I’m not at all happy with the performance of the President I helped elect in 2008, but in spite of the advantages of a stagnant economy and 14 million unemployed, the current crop of frothing Republicans has no shot of beating him. Still, someone has to be the Republican lamb, so let’s go to the lowlights:

  • Rick Perry (3 to 1) – Governor of Texas, just like the last Republican president, and I think we know how that turned out. Actually, the destruction of that administration is still raging, but I digress. I’m hoping Perry wins the nomination just so Democrats in every race can run against the ghost of “Dubya.” Sadly, the brains in the party like Karl Rove probably know better than to nominate a Bush clone.
  • Fred Karger (Off the board) – Hey Fred, there are no gay Republicans except you… You should go see Michele Bachman’s counselor-husband to “pray away the gay” so maybe FauxNews will let you in the next debate. Oh, and Mr. Bachmann takes Medicaid.
  • Ron Paul (100 to 1) – Rep. Paul is my favorite politician because he isn’t one. He’s one of the most honest men in either party and therefore cannot be nominated.
  • Michele Bachmann (10 to 1) – I kinda like her. She’s a strong woman who speaks her mind. I dig chicks like that. Unfortunately I disagree with pretty much all she stands for.
  • Herman Cain – (1,000,000 to 1) “Hey, we have a black candidate too!” Rich dude on a very cool ego trip.

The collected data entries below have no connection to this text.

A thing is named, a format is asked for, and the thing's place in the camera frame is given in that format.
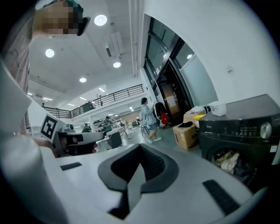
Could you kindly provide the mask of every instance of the cardboard box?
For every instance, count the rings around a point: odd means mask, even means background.
[[[195,123],[196,120],[194,119],[195,116],[197,115],[201,115],[201,114],[206,114],[205,111],[201,111],[201,112],[198,112],[198,113],[194,113],[194,114],[184,114],[184,120],[183,120],[183,123],[187,123],[189,121]]]
[[[176,143],[184,150],[189,150],[198,141],[195,126],[189,128],[179,128],[178,126],[173,127]]]

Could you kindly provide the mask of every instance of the woman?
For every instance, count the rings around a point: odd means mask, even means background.
[[[148,138],[146,138],[146,140],[148,143],[152,144],[151,138],[153,136],[156,137],[156,139],[154,140],[155,142],[161,140],[161,138],[157,137],[156,135],[156,132],[158,131],[158,124],[156,122],[156,119],[154,118],[153,110],[147,107],[147,103],[148,103],[147,98],[144,97],[141,99],[142,119],[146,121],[146,124],[150,126],[150,130],[151,130],[150,135]]]

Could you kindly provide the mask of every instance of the red bag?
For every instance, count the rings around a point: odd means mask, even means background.
[[[168,124],[167,116],[166,116],[166,114],[163,113],[163,112],[161,113],[161,122],[162,122],[163,124],[165,124],[165,125]]]

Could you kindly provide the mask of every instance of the white sneakers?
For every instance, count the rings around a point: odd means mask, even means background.
[[[151,139],[148,139],[148,138],[145,138],[147,140],[148,143],[152,144],[152,140]]]
[[[158,137],[157,139],[155,139],[154,141],[155,142],[157,142],[157,141],[159,141],[159,140],[161,140],[161,138],[160,137]]]

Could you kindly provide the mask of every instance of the washing machine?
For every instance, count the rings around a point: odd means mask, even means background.
[[[222,117],[199,120],[202,157],[219,164],[226,153],[239,153],[233,175],[257,191],[267,183],[280,140],[280,107],[267,94],[226,104]]]

  • Jon Huntsman (20 to 1) – I loved his book, “Winners Never Cheat.” It’s about not compromising your principles, even though that’s what he seems to be doing now that he’s running for president. Oh, you worked for Obama? Mormon dude, save your money. You’re going nowhere.
  • Tim Pawlenty (2 to 1) – Probably the most level headed and reasonab… Uh, nevermind.

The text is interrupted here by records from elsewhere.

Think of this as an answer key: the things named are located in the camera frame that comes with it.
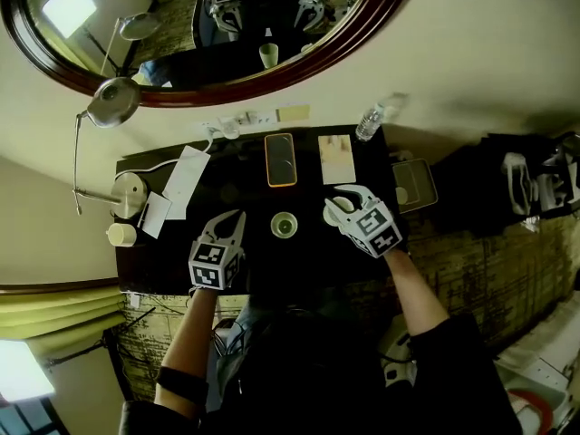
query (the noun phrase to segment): phone screen
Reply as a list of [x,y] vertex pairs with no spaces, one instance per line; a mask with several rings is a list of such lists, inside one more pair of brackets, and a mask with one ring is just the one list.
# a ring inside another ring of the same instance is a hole
[[297,182],[291,134],[266,136],[266,165],[270,187],[287,187]]

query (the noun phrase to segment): lamp base
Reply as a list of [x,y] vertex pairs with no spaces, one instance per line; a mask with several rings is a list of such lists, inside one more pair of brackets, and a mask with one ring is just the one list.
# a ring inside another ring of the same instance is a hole
[[128,172],[115,180],[111,195],[121,201],[121,203],[111,206],[115,216],[131,219],[145,208],[148,196],[147,185],[137,174]]

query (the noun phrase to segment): wooden mirror frame
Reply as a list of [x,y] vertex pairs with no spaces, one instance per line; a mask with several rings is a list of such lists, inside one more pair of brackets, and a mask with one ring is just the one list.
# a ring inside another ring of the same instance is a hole
[[[340,62],[366,43],[403,0],[359,0],[336,31],[296,61],[232,82],[196,91],[142,87],[141,105],[156,108],[219,105],[266,95],[304,81]],[[64,59],[35,27],[26,0],[0,0],[5,27],[20,51],[44,74],[77,92],[93,95],[104,78]]]

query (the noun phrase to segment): black armband
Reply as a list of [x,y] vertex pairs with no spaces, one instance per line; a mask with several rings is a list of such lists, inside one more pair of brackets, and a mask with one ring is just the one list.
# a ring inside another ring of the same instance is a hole
[[199,406],[206,404],[208,383],[199,377],[169,367],[161,367],[155,381],[165,390]]

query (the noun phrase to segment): black sleeve
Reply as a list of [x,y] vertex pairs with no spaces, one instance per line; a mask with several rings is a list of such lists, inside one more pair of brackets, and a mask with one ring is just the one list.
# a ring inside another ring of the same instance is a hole
[[433,433],[522,432],[472,315],[452,317],[411,341],[422,427]]
[[128,401],[123,405],[120,435],[176,435],[194,433],[192,420],[165,406],[148,401]]

  • Rick Santorum (8 to 1) – Parrots the social conservative talking points, but comes across as a lightweight who’s a little unstable. Fortunately, that doesn’t disqualify him here. He just might be smarmy enough to win the nomination.
  • Newt Gingrich (His old Tiffany’s debt to 1) – Newt, Newt, Newt… Three wives doesn’t mean you have three times the family values of your opponents. You might have been able to overcome that with your ability to articulate, but dissing the Paul Ryan budget was the end of you. Still, have fun appealing to no one. When you finally face reality and quit, record a country song like Johnny Cash to exorcise your demons: “A boy named Newt.”
  • Mitt Romney – (5-1) “Corporations are people,” eh Mitt? I totally get where you’re coming from because you have the charisma of Cyborg, Inc. The only “people” attracted to you are named “Roomba.”

Seriously, I can’t see any of these candidates competing with President Obama. The American electorate wants to vote for someone they can relate to. Remember how people polled said George W. Bush seemed like a guy they could have a beer with? The Republicans have that guy in their ranks and it concerns me that he could pretty easily be convinced to run. That guy is Massachusetts Senator Scott Brown.